- [Task prompt] No image is to be carried over; reproduce the rest of the listing word for word.

- [Dataset content]
+++++

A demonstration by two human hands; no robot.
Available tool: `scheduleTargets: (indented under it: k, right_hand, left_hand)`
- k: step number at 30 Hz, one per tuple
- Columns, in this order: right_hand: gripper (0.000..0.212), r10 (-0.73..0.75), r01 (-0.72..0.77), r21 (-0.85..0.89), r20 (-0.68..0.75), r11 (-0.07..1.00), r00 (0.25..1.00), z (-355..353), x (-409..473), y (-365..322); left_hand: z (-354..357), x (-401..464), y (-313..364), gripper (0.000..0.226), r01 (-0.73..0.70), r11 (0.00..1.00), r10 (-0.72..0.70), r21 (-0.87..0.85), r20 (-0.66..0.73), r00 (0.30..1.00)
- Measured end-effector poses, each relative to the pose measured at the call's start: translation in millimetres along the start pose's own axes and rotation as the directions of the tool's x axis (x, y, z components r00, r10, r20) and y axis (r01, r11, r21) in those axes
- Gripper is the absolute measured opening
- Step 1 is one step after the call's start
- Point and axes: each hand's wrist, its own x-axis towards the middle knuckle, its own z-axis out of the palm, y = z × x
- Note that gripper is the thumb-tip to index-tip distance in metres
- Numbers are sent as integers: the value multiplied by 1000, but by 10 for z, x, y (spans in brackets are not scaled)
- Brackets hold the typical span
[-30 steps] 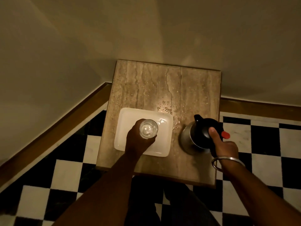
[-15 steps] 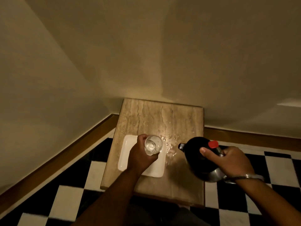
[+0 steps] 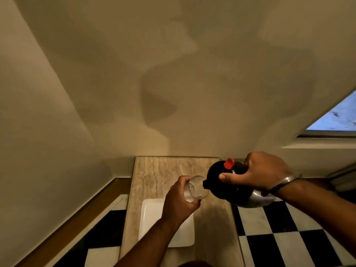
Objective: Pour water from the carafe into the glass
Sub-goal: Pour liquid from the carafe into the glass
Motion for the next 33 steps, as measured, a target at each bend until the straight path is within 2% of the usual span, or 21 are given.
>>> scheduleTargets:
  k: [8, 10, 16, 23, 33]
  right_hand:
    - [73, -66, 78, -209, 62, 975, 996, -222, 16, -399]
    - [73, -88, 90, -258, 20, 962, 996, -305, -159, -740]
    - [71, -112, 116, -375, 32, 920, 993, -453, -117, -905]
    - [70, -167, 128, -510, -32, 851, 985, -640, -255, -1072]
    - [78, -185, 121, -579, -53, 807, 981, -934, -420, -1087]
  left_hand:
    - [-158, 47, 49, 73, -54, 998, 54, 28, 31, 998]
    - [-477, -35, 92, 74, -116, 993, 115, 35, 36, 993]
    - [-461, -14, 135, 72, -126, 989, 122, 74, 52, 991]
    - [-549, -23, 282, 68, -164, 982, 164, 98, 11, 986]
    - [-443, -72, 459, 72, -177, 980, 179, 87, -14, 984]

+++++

- [Written response]
A demonstration by two human hands; no robot.
Available tool: `scheduleTargets: (indented under it: k, right_hand, left_hand)`
- k: step number at 30 Hz, one per tuple
- Columns, in this order: right_hand: gripper (0.000..0.212), r10 (-0.73..0.75), r01 (-0.72..0.77), r21 (-0.85..0.89), r20 (-0.68..0.75), r11 (-0.07..1.00), r00 (0.25..1.00), z (-355..353), x (-409..473), y (-365..322); left_hand: z (-354..357), x (-401..464), y (-313..364), gripper (0.000..0.226), r01 (-0.73..0.70), r11 (0.00..1.00), r10 (-0.72..0.70), r21 (-0.87..0.85), r20 (-0.66..0.73), r00 (0.30..1.00)
- Measured end-effector poses, each relative to the pose measured at the call's start: translation in millimetres along the start pose's own axes and rotation as the directions of the tool's x axis (x, y, z components r00, r10, r20) and y axis (r01, r11, r21) in those axes
- Gripper is the absolute measured opening
- Step 1 is one step after the call's start
- Point and axes: each hand's wrist, its own x-axis towards the middle knuckle, its own z-axis out of the palm, y = z × x
- Note that gripper is the thumb-tip to index-tip distance in metres
- Numbers are sent as integers: the value multiplied by 1000, but by 10 for z, x, y (spans in brackets are not scaled)
- Brackets hold the typical span
[-30 steps] 
[-15 steps] 
[+0 steps] 
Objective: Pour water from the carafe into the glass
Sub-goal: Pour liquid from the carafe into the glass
Motion for the next 33 steps, as measured, a target at each bend until the straight path is within 2% of the usual span, or 21 are given.
>>> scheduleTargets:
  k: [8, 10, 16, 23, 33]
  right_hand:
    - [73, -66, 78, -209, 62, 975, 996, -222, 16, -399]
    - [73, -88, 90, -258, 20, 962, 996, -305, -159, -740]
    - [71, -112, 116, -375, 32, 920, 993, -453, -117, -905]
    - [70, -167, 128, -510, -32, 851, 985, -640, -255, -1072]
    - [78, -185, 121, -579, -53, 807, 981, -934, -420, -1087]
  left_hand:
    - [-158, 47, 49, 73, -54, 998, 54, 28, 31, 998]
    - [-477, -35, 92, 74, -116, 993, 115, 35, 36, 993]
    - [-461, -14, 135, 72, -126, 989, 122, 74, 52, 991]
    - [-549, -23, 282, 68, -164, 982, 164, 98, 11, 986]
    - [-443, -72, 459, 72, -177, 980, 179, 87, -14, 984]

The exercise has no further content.